> Activity:
Quote the records below word for word, please, from the very first line through the one that contains "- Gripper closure", and nothing beyond it.

(Data entries)
————————
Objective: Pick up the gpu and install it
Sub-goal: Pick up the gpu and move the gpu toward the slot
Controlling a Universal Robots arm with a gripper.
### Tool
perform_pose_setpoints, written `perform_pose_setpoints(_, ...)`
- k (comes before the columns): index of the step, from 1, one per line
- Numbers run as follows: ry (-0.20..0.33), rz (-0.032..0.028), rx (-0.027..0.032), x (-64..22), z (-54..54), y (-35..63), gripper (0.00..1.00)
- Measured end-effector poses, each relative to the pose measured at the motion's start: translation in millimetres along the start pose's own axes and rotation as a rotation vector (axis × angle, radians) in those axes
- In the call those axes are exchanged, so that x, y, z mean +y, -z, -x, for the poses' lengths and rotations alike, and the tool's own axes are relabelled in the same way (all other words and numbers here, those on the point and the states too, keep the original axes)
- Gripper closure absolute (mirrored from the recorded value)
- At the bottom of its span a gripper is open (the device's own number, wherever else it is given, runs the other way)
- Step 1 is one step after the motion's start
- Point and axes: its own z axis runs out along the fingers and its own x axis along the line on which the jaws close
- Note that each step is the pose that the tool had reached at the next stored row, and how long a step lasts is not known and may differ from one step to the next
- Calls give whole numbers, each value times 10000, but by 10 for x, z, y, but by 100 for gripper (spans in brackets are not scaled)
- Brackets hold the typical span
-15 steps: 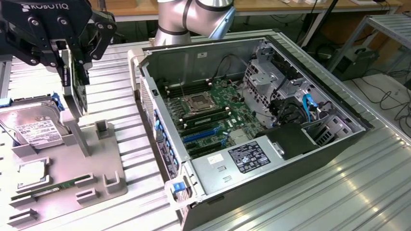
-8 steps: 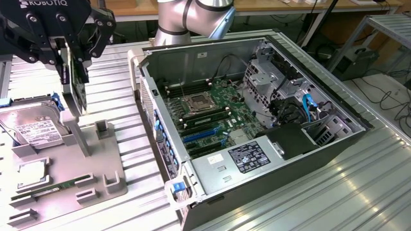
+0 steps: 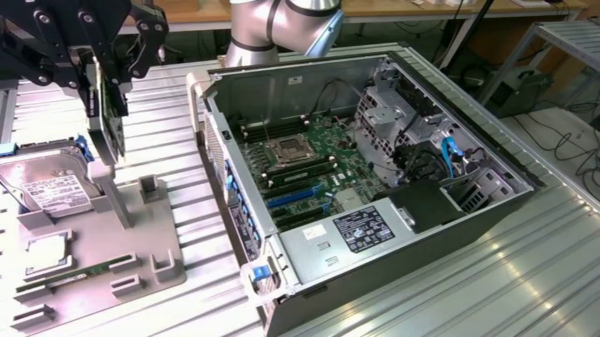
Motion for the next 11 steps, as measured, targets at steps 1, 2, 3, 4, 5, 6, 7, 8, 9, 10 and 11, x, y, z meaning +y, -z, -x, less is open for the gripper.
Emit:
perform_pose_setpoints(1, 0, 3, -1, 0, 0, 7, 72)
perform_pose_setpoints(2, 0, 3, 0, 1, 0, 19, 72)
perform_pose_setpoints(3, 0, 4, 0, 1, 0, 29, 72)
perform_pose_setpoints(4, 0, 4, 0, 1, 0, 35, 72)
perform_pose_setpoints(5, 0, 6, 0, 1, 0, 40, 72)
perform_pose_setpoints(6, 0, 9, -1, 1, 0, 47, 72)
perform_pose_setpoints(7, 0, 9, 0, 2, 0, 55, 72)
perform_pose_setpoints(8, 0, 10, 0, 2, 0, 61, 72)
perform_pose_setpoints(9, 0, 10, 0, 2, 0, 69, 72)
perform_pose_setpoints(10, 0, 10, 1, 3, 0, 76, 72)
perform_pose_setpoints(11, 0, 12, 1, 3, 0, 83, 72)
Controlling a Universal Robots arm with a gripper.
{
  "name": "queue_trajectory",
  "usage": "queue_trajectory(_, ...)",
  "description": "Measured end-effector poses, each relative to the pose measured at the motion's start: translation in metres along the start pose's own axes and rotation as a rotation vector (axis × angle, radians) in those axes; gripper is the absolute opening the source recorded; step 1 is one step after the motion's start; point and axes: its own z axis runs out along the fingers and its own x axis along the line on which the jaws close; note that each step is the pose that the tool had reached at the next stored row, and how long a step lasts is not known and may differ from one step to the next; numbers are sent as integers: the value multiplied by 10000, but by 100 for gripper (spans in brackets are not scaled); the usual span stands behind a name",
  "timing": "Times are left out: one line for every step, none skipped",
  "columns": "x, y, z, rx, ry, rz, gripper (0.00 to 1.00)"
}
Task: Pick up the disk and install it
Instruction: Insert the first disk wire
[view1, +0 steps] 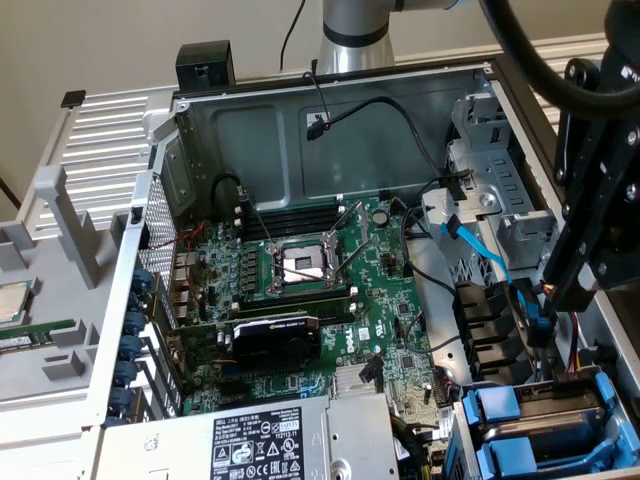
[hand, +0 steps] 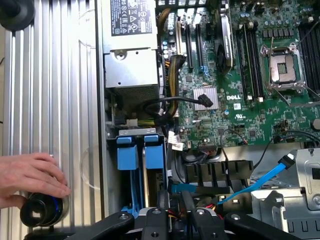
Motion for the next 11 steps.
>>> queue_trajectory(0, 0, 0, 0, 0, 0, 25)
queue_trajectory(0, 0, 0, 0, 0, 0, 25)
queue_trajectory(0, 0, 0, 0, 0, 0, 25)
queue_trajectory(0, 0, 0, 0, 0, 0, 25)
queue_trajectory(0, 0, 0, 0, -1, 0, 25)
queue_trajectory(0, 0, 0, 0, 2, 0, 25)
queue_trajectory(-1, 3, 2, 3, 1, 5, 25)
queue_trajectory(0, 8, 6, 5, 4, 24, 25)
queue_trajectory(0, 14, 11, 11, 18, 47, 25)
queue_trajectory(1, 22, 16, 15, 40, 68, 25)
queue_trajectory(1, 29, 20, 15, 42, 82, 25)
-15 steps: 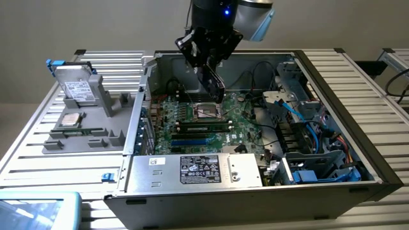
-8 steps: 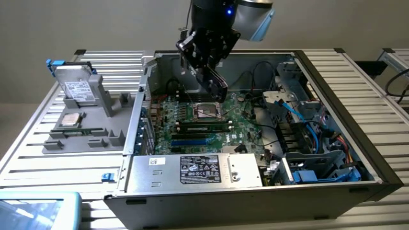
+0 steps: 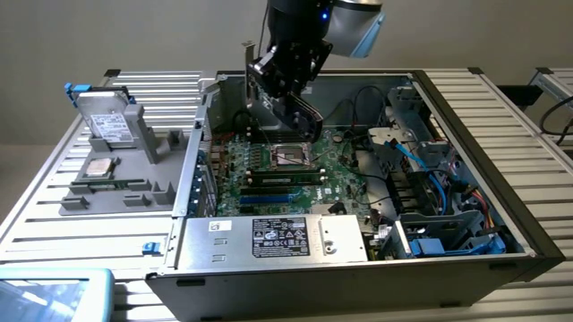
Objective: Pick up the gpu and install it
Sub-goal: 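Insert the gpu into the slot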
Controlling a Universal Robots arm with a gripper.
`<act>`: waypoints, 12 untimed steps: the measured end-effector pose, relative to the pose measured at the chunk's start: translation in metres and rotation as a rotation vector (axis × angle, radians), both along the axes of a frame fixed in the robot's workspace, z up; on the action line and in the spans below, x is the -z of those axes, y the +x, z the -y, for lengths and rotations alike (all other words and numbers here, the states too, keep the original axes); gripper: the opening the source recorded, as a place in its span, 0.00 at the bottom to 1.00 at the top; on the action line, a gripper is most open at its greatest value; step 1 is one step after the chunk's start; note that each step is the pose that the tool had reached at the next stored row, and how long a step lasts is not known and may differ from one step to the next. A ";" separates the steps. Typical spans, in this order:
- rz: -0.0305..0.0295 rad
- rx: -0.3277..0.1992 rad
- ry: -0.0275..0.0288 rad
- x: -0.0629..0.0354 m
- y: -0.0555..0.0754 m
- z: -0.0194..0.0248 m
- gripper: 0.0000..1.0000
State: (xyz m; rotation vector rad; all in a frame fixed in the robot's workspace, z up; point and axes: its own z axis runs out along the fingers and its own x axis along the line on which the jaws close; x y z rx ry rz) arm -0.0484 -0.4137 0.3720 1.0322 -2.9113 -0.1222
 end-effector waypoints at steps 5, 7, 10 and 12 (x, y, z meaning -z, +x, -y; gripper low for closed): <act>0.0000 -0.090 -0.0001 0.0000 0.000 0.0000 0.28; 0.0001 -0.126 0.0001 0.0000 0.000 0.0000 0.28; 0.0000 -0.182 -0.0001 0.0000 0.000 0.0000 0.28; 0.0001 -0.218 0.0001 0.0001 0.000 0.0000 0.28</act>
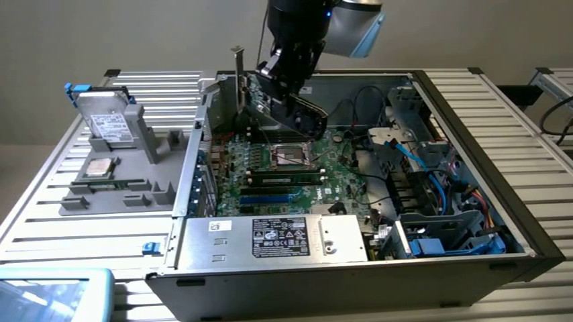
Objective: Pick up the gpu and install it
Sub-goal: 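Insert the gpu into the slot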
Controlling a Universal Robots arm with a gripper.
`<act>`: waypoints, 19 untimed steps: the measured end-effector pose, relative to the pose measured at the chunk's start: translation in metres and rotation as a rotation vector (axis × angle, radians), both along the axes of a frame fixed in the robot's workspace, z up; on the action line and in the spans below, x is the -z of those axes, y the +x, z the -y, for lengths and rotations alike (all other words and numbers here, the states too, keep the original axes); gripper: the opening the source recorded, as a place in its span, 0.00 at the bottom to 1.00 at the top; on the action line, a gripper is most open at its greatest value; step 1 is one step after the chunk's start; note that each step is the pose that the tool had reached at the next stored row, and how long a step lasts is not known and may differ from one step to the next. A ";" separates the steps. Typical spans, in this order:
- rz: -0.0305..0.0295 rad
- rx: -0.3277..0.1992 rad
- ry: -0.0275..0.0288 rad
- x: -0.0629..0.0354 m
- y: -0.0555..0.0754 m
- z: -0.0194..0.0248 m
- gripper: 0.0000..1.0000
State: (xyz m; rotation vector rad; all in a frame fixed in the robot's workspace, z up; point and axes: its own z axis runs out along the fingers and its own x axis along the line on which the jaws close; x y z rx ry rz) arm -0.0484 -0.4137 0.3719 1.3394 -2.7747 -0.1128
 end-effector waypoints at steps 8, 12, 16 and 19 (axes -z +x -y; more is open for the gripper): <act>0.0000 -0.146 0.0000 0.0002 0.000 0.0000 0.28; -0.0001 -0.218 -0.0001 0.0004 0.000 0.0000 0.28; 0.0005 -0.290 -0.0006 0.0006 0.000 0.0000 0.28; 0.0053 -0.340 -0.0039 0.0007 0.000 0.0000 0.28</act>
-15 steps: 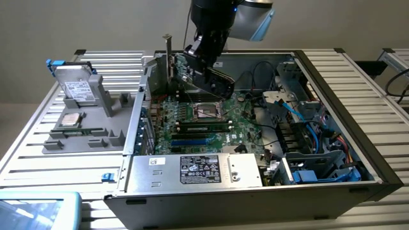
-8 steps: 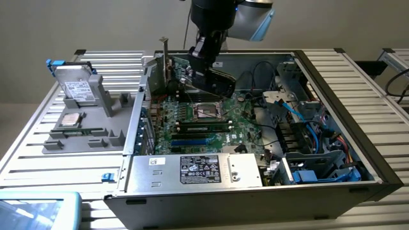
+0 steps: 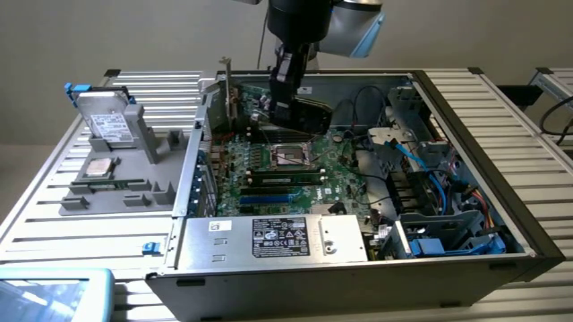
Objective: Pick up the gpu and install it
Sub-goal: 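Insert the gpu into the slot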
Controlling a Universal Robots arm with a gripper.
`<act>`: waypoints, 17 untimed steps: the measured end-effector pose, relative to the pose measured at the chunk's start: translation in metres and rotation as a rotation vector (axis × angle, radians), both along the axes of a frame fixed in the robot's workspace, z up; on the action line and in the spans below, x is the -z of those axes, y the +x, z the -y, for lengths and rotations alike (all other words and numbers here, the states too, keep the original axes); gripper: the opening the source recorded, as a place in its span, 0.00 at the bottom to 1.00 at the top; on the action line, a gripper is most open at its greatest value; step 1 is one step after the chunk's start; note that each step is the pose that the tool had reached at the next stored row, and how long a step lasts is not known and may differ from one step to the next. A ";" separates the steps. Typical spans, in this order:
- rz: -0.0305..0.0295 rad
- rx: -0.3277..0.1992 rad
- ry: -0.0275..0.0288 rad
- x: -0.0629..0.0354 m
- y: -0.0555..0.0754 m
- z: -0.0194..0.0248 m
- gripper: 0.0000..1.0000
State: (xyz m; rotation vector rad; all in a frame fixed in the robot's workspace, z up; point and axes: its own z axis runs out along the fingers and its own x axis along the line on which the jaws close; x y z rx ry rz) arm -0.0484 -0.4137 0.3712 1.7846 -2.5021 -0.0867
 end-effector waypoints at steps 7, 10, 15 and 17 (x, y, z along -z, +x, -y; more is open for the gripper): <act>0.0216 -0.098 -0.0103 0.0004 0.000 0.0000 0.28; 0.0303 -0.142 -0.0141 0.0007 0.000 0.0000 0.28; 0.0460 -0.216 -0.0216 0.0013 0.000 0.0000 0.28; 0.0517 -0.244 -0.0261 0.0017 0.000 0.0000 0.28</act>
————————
> Reply:
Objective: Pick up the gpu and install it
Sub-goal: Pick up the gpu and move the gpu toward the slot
Controlling a Universal Robots arm with a gripper.
### Tool
perform_pose_setpoints, written `perform_pose_setpoints(_, ...)`
- k (comes before the columns): index of the step, from 1, one per line
- Numbers run as follows: ry (-0.20..0.33), rz (-0.032..0.028), rx (-0.027..0.032), x (-64..22), z (-54..54), y (-35..63), gripper (0.00..1.00)
- Measured end-effector poses, each relative to the pose measured at the motion's start: translation in millimetres along the start pose's own axes and rotation as a rotation vector (axis × angle, radians) in those axes
- In the call those axes are exchanged, so that x, y, z mean +y, -z, -x, for the poses' lengths and rotations alike, and the tool's own axes are relabelled in the same way (all other words and numbers here, those on the point and the states too, keep the original axes)
- Gripper closure absolute (mirrored from the recorded value)

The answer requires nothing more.